TASK >>
Pull every line containing the word "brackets" from the records.

DATA SECTION >>
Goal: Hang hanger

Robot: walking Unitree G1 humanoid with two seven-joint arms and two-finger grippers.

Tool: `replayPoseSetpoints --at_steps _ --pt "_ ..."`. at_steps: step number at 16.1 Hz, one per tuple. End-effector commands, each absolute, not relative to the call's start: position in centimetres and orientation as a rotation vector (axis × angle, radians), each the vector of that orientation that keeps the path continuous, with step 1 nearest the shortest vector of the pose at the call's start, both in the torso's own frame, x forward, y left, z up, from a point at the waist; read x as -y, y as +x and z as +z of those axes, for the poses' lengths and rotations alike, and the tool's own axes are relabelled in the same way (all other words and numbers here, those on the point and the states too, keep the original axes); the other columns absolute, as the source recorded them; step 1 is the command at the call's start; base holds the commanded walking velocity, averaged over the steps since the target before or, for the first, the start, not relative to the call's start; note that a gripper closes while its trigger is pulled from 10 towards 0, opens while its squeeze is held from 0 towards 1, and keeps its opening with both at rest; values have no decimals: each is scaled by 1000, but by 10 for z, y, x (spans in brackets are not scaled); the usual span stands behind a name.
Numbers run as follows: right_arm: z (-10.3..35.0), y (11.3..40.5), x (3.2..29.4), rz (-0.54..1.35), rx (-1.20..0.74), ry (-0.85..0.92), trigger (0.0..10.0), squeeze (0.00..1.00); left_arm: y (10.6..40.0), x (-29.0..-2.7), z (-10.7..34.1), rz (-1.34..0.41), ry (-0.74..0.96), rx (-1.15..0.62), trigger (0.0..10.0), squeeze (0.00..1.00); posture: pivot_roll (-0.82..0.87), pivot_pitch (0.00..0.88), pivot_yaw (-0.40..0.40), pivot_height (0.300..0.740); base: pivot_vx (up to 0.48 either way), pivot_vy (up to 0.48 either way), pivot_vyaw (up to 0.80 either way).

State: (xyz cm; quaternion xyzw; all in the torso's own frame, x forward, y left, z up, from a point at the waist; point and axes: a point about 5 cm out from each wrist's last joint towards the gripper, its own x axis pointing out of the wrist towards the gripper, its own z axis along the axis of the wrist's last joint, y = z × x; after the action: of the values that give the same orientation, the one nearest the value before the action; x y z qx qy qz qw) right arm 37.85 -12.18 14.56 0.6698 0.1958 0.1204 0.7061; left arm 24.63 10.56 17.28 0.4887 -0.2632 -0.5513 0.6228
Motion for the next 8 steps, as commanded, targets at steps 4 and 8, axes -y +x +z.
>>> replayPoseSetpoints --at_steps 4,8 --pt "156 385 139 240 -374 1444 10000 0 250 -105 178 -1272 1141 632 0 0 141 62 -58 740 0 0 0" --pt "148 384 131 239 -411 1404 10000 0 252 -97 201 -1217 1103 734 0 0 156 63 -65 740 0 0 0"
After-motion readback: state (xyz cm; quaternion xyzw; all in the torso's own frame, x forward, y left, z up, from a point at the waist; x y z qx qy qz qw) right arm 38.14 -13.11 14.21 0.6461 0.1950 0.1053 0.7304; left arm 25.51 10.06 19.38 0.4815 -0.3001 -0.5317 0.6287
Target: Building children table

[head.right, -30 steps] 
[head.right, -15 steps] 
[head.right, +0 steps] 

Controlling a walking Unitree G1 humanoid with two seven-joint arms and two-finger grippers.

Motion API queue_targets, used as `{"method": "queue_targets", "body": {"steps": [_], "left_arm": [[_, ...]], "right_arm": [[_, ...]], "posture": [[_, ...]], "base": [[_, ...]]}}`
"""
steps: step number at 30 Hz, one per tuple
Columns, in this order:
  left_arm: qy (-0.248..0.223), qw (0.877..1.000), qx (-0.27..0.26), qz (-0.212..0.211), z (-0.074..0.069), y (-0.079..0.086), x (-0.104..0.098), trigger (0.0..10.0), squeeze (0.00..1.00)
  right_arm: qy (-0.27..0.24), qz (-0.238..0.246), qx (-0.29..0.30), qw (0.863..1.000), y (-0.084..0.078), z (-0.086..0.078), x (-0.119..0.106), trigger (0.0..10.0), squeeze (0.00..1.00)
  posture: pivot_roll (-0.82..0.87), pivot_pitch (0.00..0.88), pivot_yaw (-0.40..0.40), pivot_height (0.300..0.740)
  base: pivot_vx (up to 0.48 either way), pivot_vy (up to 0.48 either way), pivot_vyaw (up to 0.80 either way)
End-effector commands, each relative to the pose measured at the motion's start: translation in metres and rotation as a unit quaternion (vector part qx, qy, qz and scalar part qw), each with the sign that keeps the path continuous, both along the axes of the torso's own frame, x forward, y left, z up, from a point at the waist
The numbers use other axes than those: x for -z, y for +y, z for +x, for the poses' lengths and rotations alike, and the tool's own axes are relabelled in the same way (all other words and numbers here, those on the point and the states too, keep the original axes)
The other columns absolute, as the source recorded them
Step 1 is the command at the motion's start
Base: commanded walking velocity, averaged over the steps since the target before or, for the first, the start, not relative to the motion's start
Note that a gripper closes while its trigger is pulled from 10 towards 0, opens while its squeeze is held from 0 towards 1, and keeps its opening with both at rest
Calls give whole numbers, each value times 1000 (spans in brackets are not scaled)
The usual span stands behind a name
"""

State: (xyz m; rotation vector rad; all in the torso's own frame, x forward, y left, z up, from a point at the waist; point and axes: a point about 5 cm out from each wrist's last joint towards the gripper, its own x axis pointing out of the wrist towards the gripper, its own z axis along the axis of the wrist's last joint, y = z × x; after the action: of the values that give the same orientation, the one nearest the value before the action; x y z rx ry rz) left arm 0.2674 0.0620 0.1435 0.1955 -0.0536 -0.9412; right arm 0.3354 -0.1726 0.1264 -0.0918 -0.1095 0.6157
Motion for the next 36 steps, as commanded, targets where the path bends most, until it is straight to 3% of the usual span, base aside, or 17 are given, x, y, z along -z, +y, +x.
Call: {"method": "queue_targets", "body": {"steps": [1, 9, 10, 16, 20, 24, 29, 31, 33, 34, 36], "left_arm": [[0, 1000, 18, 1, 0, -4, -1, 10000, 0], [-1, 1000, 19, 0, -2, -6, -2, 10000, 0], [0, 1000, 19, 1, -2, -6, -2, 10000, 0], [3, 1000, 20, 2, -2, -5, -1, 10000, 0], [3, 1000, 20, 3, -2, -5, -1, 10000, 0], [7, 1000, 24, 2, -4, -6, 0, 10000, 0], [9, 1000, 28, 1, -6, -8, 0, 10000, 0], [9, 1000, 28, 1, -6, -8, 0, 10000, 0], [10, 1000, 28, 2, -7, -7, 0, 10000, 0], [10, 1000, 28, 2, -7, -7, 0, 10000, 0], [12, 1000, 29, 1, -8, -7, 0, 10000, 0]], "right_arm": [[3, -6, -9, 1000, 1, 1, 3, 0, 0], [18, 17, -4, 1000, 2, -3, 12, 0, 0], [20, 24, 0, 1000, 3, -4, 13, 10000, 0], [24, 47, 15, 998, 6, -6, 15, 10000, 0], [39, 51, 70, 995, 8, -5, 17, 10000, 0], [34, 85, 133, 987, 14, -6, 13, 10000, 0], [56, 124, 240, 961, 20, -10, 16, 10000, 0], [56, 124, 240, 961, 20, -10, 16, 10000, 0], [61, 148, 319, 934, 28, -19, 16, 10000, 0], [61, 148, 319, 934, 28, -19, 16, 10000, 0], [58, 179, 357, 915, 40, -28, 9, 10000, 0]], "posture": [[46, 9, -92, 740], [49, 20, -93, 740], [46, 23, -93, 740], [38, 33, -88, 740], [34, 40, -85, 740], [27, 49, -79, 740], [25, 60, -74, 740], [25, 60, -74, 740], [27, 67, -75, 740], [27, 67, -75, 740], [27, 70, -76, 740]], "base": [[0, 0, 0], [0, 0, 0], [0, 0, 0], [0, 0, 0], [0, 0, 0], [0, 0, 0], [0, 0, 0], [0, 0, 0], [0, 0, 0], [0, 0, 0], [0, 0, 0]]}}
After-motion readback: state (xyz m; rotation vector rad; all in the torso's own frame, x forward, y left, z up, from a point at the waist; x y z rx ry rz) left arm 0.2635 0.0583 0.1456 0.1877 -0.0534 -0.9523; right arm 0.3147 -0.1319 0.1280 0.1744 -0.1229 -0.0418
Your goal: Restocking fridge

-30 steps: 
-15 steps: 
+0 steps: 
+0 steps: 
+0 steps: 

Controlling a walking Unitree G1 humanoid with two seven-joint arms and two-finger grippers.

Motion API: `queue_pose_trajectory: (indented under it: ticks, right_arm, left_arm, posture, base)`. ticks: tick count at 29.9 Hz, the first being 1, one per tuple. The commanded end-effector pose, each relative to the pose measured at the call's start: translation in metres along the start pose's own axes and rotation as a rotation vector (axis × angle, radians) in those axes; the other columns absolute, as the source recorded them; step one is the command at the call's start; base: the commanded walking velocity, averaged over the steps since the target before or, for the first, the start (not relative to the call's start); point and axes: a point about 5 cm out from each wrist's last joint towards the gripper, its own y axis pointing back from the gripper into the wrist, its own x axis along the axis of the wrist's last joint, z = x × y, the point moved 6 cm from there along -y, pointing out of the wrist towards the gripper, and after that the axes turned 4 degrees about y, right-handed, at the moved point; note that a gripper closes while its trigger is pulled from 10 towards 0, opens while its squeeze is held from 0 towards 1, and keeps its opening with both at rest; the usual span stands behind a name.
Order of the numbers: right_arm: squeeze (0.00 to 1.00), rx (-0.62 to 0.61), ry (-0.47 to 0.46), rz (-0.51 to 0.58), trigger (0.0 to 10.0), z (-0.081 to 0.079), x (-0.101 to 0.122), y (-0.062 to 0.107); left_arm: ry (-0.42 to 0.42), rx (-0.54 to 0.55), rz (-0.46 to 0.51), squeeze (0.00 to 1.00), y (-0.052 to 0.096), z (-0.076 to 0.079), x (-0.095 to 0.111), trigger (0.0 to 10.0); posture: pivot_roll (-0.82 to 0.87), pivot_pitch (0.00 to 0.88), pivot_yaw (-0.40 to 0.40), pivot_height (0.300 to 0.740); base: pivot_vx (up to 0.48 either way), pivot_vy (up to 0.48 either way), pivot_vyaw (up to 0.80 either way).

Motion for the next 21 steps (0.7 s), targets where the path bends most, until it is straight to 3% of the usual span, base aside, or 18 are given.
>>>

TASK RESULT >>
Tool: `replayPoseSetpoints --at_steps _ --pt "_ ..."`. at_steps: step number at 16.1 Hz, one per tuple. End-effector commands, each absolute, not relative to the call's start: position in centimetres and orientation as a rotation vector (axis × angle, radians), each the vector of that orientation that keeps the path continuous, with step 1 nearest the shortest vector of the pose at the call's start, both in the torso's own frame, x forward, y left, z up, from a point at the waist; read x as -y, y as +x and z as +z of those axes, for the poses' lengths and rotations alike, and the tool's own axes are relabelled in the same way (all other words and numbers here, those on the point and the states too, keep the original axes); the other columns absolute, as the source recorded them; step 1 is the command at the call's start; base holds the commanded walking velocity, averaged over the steps since the target before or, for the first, the start, not relative to the call's start; note that a gripper closes while its trigger is pulled from 10 towards 0, opens while its squeeze is held from 0 towards 1, and keeps its opening with both at rest; values have no decimals: each is scaled by 1000, but by 10 for z, y, x (spans in brackets are not scaled); the usual span stands behind a name.
Calls give whole numbers, each value times 1000 (spans in brackets are not scaled)

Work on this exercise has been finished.